The reliable Angus Reid Institute (ARI) released a report on a recent poll, undertaken in concert with our friends at Cardus, that “suggests that it is not necessarily a leader’s faith that provokes negative or positive reactions, but how the leader approaches and handles the issue on the campaign trail.”
I’m not so sure.
The press release goes on to say that “the study shows that most Canadians were aware of (at equal levels) the faith and personal beliefs of Conservative leader Andrew Scheer, a Catholic, and NDP leader Jagmeet Singh, an orthodox Sikh.

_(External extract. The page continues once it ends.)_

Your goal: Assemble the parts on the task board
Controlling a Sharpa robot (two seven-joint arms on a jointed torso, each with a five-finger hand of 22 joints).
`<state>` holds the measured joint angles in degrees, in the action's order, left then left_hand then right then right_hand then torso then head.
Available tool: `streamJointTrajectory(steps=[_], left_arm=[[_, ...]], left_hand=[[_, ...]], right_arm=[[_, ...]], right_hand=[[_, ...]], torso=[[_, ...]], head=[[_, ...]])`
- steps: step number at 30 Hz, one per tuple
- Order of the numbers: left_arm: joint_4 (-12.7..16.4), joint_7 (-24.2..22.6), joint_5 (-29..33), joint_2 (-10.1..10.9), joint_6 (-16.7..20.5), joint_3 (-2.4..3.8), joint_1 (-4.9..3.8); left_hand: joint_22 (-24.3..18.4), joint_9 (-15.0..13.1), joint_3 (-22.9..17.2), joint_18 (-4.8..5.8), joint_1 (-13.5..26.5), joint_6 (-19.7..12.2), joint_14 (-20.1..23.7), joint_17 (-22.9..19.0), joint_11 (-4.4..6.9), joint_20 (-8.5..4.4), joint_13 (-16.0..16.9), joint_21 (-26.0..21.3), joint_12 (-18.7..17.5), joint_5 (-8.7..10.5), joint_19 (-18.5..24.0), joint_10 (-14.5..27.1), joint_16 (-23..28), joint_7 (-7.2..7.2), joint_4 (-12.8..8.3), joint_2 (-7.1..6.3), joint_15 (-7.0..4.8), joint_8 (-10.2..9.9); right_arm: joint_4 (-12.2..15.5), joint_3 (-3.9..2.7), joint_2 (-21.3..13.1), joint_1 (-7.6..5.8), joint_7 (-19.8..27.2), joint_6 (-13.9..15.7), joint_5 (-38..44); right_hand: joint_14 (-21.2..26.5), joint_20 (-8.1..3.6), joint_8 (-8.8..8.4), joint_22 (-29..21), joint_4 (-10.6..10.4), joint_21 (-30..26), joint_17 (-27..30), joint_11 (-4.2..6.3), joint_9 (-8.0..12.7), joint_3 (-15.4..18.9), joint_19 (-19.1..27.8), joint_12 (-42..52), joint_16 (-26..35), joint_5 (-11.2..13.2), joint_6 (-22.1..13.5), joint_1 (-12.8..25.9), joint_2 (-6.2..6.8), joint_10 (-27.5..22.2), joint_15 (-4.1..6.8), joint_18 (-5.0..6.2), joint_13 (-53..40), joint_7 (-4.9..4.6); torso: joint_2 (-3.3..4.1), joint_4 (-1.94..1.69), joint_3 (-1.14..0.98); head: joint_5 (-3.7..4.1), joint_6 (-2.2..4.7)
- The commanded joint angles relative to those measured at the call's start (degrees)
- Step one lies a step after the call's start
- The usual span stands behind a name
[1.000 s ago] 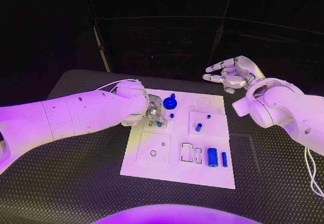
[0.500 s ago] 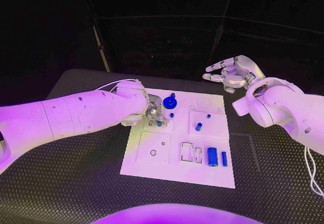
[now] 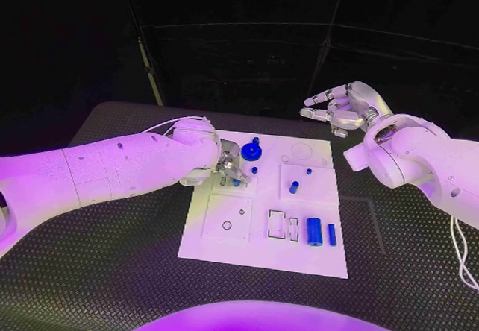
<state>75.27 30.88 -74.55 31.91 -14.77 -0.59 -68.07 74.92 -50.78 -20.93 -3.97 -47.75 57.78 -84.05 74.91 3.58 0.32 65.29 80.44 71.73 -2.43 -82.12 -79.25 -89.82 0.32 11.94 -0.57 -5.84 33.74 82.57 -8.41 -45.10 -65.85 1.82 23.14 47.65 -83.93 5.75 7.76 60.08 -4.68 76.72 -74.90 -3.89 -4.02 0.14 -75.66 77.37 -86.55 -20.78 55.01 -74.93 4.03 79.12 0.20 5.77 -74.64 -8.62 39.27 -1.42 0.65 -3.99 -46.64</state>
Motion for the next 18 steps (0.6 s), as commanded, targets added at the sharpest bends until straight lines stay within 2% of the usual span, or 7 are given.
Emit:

However, twice as many report Scheer’s religiosity having a negative impact on their views of him than say the same of Singh and his beliefs (51% versus 24%).”
Roughly 60% of Canadians polled say that religious freedom “makes Canada a better country overall” (note that that fraction isn’t even two-thirds of the country—which confirms how fragile religious freedom is nowadays) while a similar proportion says “it ultimately does not matter to them whether or not a political leader is a person of faith.”
Those stats seem high to me. Again, if we understand religious freedom to be the freedom to believe and practice in ways that discomfit and disquiet other Canadians—which is the only kind of religious freedom that matters, since no one scores points for tolerating what they affirm or don’t care about—almost every cultural indicator I can think of indicates a Zeitgeist blowing strongly in the opposite direction.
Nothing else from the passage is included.